Trying Claude Code as a developer feels like spinning a slot machine

For the longest time, I had been proudly claiming to be a "purist" programmer and looked over the shoulder to those that extensively use AI coding tools on a day-to-day basis. Not because I wanted to be smug and pedantic, which sometimes is the case, but mostly because I have seen many of my colleagues jump on the AI-assisted coding hype train and gradually lose their ability to come up with solutions to complex problems or debug incidents without them. I would still use AI every now and then: for coding assistance when I have to write a README file or some RegEx, for proofreading because English is not my first language, or even for illustration.

In any case, there was I, minding my own business and writing my code with my own hands (like a dinosaur, I know) when, for the strangest reason, I was asked to get familiarised with Claude Code. Me, the complete opposite of the poster child for the AI broligarchs? Sure, I had no say in it anyways.

So I got myself some API keys and installed Claude Code. I was ready to jump into the future of tech and leave programming behind - because programming is largely solved, as long as Claude is not down. In this exercise, I set to be a mere expectator with just a product idea, and see how far this would get me in a weekend.

The Project: A Full-Stack App in Days
The task was straightforward: build a full-stack application using FastAPI (backend) and React Native (Expo frontend). The goal was to demonstrate Claude Code’s ability to generate functional code quickly. I spent a couple of days working with the tool, breaking down the project into manageable parts.

Backend (FastAPI): I asked Claude to generate a basic API with CRUD operations. It produced code that worked, but with minimal validation and scalability considerations.
Frontend (React Native): The tool created three screens for the app, which looked decent on the surface. However, the behaviour was fragile—navigation wasn’t smooth, and interactions often broke unexpectedly. Interestingly, even Opus struggles to program a roulette animation.

By the end of the project, I had a half-baked application that sort of worked, but the underlying architecture was riddled with issues. The result? A prototype that felt like a “just get it to compile” solution rather than a polished product, or one that followed the specs even.

One of the most frustrating aspects was the cost. I spent $50 in tokens on this project, which felt like a significant investment for a tool that delivered inconsistent results. While I’m not against paying for tools that save time (if your company is giving you free tokens, might as well use them), the ROI here was questionable.
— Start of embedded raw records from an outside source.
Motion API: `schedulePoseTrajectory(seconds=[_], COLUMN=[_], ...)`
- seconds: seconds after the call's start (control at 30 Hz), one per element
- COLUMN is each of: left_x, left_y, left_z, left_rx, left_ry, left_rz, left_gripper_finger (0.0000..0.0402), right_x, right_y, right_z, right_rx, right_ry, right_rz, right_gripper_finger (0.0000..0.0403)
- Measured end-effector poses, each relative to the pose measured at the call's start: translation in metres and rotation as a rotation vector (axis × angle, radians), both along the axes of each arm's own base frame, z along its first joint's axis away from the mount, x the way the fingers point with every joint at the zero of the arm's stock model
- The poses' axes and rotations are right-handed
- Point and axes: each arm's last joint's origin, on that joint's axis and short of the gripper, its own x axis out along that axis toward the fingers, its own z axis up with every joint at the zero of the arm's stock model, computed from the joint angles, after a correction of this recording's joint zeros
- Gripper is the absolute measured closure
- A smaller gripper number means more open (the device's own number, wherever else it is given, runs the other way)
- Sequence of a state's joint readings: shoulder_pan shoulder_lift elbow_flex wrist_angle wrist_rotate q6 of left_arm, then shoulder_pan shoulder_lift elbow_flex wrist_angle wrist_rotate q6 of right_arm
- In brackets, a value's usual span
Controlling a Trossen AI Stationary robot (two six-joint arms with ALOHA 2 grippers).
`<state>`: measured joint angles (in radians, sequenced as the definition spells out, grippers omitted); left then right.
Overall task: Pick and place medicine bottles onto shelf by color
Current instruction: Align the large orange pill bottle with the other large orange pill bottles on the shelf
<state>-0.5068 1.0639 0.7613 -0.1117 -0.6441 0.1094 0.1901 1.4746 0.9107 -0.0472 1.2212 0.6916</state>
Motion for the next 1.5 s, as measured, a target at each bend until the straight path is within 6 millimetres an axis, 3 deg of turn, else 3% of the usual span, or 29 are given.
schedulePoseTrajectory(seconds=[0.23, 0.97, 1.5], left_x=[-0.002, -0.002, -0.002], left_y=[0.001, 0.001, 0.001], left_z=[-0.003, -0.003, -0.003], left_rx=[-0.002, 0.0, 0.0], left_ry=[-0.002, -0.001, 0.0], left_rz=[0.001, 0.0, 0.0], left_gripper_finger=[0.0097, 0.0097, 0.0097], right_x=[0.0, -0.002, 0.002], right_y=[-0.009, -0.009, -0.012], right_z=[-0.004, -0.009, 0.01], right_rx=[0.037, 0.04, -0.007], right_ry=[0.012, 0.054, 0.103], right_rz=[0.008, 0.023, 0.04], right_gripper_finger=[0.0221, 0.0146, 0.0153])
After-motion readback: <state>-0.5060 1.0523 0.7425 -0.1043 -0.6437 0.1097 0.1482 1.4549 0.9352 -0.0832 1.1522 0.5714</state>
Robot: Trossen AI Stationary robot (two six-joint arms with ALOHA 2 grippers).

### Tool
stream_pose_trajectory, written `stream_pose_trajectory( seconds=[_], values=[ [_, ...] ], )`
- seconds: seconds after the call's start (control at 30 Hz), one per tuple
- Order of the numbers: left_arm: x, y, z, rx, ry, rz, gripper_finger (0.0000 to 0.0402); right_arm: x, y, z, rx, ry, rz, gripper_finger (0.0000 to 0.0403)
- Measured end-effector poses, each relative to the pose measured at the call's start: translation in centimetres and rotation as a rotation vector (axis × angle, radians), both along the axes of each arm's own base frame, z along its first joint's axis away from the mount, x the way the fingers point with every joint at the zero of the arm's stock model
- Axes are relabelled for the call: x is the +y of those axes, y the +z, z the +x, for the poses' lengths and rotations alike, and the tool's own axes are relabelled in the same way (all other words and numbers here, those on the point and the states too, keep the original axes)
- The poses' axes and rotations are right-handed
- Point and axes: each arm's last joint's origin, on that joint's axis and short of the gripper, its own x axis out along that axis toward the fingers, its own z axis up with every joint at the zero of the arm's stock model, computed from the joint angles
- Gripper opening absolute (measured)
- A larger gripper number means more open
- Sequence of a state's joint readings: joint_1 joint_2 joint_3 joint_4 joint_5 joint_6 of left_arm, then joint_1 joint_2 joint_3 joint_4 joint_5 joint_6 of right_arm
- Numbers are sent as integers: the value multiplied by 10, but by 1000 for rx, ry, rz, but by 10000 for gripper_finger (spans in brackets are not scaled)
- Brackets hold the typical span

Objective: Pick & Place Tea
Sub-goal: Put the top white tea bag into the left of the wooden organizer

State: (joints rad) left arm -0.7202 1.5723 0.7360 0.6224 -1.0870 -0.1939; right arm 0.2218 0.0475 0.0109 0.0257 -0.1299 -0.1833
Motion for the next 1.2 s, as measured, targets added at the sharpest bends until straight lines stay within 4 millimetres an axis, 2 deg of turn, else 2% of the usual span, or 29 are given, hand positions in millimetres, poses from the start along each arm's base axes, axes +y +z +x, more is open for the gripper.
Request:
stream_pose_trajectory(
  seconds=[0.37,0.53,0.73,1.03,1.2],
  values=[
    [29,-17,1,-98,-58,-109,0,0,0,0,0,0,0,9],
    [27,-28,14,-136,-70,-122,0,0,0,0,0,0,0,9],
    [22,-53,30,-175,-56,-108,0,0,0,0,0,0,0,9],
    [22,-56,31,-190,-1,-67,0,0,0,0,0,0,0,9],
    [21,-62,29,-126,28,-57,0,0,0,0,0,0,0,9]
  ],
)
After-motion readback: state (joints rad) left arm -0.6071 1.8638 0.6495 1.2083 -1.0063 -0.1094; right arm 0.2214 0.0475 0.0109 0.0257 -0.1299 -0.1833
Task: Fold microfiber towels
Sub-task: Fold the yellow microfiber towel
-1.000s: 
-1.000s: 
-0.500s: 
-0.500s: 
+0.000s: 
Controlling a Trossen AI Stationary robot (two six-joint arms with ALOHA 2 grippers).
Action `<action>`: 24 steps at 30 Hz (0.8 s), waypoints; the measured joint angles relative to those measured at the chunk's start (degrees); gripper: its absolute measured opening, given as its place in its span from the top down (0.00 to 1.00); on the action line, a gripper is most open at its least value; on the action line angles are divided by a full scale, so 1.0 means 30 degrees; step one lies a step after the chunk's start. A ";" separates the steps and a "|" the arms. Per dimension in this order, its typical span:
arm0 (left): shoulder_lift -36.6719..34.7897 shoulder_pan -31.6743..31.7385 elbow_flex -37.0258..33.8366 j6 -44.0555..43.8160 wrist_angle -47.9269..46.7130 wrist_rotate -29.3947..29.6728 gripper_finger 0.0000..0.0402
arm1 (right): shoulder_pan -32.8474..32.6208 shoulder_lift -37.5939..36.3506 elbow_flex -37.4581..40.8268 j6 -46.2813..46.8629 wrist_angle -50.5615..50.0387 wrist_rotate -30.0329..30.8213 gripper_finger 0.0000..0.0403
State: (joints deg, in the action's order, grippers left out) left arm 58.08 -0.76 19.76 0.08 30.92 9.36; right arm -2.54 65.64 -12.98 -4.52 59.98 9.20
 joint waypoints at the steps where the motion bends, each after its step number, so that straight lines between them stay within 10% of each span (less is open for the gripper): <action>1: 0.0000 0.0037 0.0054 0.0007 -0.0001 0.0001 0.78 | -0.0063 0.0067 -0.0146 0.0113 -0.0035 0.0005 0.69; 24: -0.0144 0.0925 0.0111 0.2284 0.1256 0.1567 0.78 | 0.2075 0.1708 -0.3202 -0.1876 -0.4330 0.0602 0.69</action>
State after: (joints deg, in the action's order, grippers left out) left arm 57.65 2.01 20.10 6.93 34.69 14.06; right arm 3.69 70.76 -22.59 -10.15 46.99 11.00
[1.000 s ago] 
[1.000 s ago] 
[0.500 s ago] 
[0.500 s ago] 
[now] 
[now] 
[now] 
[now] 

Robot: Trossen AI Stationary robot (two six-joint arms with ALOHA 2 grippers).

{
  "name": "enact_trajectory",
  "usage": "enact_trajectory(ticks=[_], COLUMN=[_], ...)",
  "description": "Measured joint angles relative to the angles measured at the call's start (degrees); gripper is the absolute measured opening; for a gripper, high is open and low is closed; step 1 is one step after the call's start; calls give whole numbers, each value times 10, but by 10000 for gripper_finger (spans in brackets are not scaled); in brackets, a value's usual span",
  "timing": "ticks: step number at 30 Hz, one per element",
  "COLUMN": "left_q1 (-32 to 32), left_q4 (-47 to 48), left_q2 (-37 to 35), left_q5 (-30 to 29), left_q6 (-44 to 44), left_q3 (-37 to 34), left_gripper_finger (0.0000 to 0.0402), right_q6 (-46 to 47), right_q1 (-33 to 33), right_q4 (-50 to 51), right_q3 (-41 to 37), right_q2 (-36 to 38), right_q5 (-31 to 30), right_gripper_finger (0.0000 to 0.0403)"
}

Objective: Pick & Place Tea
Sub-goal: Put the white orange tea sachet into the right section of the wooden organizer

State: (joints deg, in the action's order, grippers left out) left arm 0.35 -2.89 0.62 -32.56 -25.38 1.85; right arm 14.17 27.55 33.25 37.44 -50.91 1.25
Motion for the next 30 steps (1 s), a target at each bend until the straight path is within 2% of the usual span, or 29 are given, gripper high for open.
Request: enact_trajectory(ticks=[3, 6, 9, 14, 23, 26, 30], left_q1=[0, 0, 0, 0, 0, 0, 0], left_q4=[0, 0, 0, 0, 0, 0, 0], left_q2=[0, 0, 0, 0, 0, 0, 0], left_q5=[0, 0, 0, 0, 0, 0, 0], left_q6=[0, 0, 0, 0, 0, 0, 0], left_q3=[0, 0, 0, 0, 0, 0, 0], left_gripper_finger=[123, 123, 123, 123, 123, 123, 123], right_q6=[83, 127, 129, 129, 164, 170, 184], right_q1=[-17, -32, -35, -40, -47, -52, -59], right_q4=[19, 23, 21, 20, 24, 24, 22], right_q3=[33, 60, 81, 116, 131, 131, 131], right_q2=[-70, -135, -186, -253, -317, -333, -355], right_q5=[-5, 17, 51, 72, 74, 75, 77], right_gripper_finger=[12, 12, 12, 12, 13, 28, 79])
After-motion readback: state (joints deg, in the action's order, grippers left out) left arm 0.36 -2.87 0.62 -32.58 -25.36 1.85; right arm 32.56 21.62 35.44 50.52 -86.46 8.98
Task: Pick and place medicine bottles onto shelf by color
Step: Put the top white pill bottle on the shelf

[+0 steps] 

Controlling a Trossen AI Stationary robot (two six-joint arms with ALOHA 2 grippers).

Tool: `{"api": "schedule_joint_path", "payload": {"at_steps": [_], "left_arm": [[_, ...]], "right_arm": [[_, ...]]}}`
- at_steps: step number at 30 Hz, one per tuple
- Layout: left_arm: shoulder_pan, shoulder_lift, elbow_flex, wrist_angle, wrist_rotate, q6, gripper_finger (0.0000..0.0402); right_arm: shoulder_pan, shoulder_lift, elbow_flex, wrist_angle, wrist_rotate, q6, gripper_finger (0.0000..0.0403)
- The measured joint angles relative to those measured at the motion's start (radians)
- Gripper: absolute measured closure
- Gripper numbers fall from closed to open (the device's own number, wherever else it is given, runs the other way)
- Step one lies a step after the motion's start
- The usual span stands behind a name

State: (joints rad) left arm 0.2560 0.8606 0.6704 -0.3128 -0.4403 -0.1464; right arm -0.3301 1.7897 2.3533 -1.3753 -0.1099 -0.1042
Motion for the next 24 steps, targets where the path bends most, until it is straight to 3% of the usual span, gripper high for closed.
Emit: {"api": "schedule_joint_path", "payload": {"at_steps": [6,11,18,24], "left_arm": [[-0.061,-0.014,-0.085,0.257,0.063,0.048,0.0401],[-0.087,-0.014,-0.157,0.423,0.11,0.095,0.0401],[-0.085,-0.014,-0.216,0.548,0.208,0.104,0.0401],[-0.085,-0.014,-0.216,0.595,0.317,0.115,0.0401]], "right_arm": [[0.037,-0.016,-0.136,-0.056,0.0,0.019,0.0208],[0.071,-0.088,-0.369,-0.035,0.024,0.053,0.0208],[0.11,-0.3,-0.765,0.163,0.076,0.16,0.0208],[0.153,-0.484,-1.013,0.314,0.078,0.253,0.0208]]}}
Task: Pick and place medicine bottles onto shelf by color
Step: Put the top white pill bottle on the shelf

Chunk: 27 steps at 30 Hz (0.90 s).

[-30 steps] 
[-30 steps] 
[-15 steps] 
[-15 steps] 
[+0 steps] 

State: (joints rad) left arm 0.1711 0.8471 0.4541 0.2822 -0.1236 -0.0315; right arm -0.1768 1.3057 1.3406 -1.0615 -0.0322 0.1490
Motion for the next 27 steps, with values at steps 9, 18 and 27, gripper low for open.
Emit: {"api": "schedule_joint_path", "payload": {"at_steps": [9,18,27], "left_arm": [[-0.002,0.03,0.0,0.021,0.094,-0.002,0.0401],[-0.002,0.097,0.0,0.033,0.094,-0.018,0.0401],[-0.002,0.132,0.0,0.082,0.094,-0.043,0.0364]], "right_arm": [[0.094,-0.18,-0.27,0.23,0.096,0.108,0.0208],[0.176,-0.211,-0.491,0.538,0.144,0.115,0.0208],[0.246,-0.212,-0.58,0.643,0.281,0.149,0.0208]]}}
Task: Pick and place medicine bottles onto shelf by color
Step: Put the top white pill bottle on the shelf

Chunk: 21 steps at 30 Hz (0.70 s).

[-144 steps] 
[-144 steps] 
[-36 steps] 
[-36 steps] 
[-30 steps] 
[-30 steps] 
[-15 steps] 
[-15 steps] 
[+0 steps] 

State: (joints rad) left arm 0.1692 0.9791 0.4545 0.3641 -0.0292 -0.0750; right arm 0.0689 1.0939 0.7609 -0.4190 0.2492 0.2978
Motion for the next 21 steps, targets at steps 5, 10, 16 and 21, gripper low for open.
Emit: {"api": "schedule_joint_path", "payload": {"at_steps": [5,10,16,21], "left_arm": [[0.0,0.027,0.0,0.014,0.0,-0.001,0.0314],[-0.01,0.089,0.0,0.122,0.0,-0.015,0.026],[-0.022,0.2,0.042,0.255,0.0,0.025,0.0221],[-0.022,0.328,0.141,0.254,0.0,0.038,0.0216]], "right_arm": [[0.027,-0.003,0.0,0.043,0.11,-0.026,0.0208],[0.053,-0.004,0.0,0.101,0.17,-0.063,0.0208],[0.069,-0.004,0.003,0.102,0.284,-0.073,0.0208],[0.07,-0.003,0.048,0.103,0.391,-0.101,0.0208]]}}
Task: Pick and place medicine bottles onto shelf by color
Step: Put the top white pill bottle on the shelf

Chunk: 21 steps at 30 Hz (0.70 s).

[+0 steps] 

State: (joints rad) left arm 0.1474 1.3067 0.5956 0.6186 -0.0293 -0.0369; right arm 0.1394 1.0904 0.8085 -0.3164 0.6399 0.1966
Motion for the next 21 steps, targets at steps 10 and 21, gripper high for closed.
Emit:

Prompt Engineering: I tried refining prompts, breaking tasks into smaller steps, and saving context in the file system to improve outcomes. But even with these efforts, the results were hit-or-miss. For instance, I used Context7 MCP to use relevant documentation for libraries and I still faced version compatibility issues.
Bypassing Permissions: To push the tool further, I had to bypass certain restrictions. This opened the door to more complex tasks but also introduced risks—like generating code that could have security vulnerabilities.
Agent Orchestration: in the beginning, using subagents to handle frontend, backend, architectural and testing tasks seemed to work but as complexity grew, within the same day I had to switch into using subagents per repo. I tried the collaboration orchestration approach where agents can talk to one another while working on a task - its premise was very appealing, but soon started to hit a wall as Claude opened several tmux instances and ran into concurrency issues.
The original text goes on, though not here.